[Spellyans] <y Y> + diacritical
Eddie Climo
eddie_climo at yahoo.co.uk
Tue Jun 24 18:00:08 BST 2008
Of all the accented letters, <y Y> is perhaps the most problematic
for some computer fonts/keyboards. If I'm right in thinking that
there would only ever be one single accent to go on a <y Y>, then
maybe the rule should read:
> "For this phoneme, the recommended combining diacritic on <y Y> is
> the circumflex, as used by Lhuyd.
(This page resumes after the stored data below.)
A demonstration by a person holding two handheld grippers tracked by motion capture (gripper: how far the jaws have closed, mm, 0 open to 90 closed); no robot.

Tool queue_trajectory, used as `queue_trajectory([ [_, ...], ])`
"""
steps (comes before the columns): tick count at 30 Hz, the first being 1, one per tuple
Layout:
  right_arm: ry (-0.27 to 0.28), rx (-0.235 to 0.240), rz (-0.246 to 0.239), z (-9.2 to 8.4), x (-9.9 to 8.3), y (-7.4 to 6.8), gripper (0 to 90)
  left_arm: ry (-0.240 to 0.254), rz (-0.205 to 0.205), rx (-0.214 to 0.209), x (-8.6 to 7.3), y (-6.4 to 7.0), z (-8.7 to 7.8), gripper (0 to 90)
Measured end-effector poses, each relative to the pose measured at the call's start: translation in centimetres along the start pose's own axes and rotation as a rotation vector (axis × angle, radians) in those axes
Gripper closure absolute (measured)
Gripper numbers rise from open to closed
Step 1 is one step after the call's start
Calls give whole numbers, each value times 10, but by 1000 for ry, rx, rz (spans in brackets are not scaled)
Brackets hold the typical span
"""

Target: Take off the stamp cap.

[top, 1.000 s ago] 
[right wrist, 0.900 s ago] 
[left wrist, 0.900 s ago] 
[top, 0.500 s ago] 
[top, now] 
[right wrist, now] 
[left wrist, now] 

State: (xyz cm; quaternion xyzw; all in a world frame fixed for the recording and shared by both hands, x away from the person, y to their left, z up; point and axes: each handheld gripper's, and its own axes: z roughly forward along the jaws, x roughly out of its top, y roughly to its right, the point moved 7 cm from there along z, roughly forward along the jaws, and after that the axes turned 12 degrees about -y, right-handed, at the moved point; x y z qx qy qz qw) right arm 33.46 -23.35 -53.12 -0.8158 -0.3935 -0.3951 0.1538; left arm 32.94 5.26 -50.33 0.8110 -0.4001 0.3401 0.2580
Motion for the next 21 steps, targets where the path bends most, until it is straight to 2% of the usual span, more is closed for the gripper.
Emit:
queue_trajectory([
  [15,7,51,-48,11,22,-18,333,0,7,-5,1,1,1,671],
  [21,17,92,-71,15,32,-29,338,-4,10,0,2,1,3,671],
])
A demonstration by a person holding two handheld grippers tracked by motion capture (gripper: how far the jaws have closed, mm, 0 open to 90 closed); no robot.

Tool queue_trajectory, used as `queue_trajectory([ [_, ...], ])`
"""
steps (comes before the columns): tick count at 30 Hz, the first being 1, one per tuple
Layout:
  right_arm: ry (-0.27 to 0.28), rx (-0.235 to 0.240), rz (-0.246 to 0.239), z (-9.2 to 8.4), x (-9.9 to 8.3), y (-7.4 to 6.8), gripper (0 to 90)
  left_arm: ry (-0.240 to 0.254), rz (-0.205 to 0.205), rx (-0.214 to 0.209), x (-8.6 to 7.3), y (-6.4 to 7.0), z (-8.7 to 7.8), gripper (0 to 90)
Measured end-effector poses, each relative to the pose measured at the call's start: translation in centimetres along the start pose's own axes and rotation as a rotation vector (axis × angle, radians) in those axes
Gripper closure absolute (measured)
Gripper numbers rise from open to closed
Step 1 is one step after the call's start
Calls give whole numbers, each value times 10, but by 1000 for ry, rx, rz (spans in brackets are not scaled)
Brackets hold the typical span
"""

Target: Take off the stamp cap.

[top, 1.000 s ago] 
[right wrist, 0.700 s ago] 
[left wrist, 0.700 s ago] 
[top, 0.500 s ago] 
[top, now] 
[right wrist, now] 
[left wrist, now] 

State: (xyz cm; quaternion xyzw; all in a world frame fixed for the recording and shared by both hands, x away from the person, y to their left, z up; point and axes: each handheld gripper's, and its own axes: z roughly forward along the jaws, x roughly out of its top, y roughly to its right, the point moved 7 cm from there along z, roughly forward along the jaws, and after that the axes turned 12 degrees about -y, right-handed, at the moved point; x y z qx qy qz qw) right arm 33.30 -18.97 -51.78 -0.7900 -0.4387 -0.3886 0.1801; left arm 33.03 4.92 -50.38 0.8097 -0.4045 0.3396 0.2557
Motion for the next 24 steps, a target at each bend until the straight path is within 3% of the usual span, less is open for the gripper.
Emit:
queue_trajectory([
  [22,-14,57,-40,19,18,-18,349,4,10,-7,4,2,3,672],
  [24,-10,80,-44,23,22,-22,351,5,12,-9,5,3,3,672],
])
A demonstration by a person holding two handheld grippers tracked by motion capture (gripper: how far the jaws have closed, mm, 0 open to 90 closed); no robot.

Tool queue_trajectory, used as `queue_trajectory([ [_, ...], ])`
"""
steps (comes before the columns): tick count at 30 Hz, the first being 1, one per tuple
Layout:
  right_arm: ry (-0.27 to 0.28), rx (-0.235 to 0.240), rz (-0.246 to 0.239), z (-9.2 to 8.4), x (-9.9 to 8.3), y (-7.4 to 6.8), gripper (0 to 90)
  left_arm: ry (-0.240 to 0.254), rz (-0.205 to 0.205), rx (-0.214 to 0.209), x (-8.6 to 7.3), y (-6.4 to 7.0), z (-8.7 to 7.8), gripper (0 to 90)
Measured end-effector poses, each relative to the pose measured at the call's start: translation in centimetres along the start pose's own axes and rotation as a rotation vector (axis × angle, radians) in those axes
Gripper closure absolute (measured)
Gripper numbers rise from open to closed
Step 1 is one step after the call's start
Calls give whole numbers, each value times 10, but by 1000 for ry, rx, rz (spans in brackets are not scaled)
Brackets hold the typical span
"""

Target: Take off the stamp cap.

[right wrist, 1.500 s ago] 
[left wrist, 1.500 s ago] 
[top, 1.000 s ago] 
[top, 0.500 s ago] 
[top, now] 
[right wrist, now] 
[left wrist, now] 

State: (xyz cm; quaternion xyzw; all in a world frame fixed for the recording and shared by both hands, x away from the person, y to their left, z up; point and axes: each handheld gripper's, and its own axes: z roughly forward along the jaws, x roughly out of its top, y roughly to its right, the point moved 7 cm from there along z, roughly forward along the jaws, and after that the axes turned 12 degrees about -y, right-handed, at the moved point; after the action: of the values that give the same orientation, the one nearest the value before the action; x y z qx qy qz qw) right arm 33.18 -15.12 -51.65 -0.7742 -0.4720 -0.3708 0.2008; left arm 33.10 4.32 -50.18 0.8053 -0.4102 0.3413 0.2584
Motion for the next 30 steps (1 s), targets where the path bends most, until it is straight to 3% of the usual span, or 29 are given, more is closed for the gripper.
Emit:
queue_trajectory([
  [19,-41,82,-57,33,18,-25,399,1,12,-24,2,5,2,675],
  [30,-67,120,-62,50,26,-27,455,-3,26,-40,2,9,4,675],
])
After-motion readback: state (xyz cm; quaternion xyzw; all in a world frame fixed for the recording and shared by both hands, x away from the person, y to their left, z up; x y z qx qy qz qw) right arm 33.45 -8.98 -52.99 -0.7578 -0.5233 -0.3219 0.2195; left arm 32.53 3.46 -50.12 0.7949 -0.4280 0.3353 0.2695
However, if your keyboard or
> chosen font lacks this particular option, the following are
> acceptable:
> -- <y Y> with combining umlaut/diaeresis
> -- <y Y> with combining grave, acute or macron accent
> -- as a last resort (for the likes of emails or bulletin boards),
> <y Y> followed by the non-combining < ^ > or < \ > characters."
Eddie
On 24 Jun 2008, at 14:59, Owen Cook wrote:
> 2008/6/24 A. J. Trim <ajtrim at msn.com>:
>> The Late Cornish chei, kei, crei could be written chy, ky, cry.
>> Final <y> could be an umbrella graph for the <-i> & <-ei> of the
>> current
>> SWF, and the result looks more authentically based on Tudor spelling.
>
> Yes, I agree with this suggestion too.
>
> Actually, Jenner wrote y-circumflex in such items, and personally I
> think this would be the best solution for our purposes as well.
> (Michael, however, will raise font limitations as an objection.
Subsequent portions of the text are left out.